◆ **What is being asked**: Set down all of the data again, character for character.
..............................
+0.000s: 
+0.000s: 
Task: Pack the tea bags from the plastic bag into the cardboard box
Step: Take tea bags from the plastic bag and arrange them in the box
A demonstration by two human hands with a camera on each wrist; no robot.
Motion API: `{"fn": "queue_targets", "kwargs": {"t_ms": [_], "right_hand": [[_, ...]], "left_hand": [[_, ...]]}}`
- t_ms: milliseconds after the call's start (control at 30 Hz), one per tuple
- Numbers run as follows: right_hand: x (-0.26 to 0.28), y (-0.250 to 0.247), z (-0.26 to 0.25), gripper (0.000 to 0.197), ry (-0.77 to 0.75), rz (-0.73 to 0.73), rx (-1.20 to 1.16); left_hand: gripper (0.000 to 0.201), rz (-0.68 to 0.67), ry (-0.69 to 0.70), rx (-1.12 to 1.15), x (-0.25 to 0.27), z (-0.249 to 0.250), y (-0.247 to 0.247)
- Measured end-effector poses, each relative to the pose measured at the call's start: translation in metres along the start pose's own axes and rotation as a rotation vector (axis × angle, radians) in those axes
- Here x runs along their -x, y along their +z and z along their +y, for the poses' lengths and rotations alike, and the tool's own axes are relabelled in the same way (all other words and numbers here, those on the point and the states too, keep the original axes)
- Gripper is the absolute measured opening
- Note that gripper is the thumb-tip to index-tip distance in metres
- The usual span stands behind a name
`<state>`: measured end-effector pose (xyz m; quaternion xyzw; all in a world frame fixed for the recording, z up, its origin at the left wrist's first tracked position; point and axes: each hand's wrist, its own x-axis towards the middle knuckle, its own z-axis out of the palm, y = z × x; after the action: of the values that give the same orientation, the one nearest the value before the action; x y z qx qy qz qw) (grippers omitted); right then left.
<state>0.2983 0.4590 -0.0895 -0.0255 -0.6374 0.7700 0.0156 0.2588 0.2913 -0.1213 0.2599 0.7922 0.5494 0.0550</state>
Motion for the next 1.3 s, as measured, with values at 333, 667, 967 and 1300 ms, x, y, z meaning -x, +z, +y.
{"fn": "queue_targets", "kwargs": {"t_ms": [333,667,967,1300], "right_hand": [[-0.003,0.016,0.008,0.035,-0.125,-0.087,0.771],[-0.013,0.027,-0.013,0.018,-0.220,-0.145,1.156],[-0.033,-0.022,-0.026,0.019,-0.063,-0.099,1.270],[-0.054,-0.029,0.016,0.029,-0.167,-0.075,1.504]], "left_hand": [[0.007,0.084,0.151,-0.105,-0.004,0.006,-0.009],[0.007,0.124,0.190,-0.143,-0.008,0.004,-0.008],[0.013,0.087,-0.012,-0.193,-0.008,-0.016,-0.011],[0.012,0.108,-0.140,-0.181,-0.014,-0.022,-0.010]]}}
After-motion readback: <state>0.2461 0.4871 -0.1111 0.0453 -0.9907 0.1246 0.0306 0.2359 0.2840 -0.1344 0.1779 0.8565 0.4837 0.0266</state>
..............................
◆ **Response to the task**:
+0.000s: 
+0.000s: 
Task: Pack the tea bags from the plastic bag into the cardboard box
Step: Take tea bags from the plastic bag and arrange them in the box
A demonstration by two human hands with a camera on each wrist; no robot.
Motion API: `{"fn": "queue_targets", "kwargs": {"t_ms": [_], "right_hand": [[_, ...]], "left_hand": [[_, ...]]}}`
- t_ms: milliseconds after the call's start (control at 30 Hz), one per tuple
- Numbers run as follows: right_hand: x (-0.26 to 0.28), y (-0.250 to 0.247), z (-0.26 to 0.25), gripper (0.000 to 0.197), ry (-0.77 to 0.75), rz (-0.73 to 0.73), rx (-1.20 to 1.16); left_hand: gripper (0.000 to 0.201), rz (-0.68 to 0.67), ry (-0.69 to 0.70), rx (-1.12 to 1.15), x (-0.25 to 0.27), z (-0.249 to 0.250), y (-0.247 to 0.247)
- Measured end-effector poses, each relative to the pose measured at the call's start: translation in metres along the start pose's own axes and rotation as a rotation vector (axis × angle, radians) in those axes
- Here x runs along their -x, y along their +z and z along their +y, for the poses' lengths and rotations alike, and the tool's own axes are relabelled in the same way (all other words and numbers here, those on the point and the states too, keep the original axes)
- Gripper is the absolute measured opening
- Note that gripper is the thumb-tip to index-tip distance in metres
- The usual span stands behind a name
`<state>`: measured end-effector pose (xyz m; quaternion xyzw; all in a world frame fixed for the recording, z up, its origin at the left wrist's first tracked position; point and axes: each hand's wrist, its own x-axis towards the middle knuckle, its own z-axis out of the palm, y = z × x; after the action: of the values that give the same orientation, the one nearest the value before the action; x y z qx qy qz qw) (grippers omitted); right then left.
<state>0.2983 0.4590 -0.0895 -0.0255 -0.6374 0.7700 0.0156 0.2588 0.2913 -0.1213 0.2599 0.7922 0.5494 0.0550</state>
Motion for the next 1.3 s, as measured, with values at 333, 667, 967 and 1300 ms, x, y, z meaning -x, +z, +y.
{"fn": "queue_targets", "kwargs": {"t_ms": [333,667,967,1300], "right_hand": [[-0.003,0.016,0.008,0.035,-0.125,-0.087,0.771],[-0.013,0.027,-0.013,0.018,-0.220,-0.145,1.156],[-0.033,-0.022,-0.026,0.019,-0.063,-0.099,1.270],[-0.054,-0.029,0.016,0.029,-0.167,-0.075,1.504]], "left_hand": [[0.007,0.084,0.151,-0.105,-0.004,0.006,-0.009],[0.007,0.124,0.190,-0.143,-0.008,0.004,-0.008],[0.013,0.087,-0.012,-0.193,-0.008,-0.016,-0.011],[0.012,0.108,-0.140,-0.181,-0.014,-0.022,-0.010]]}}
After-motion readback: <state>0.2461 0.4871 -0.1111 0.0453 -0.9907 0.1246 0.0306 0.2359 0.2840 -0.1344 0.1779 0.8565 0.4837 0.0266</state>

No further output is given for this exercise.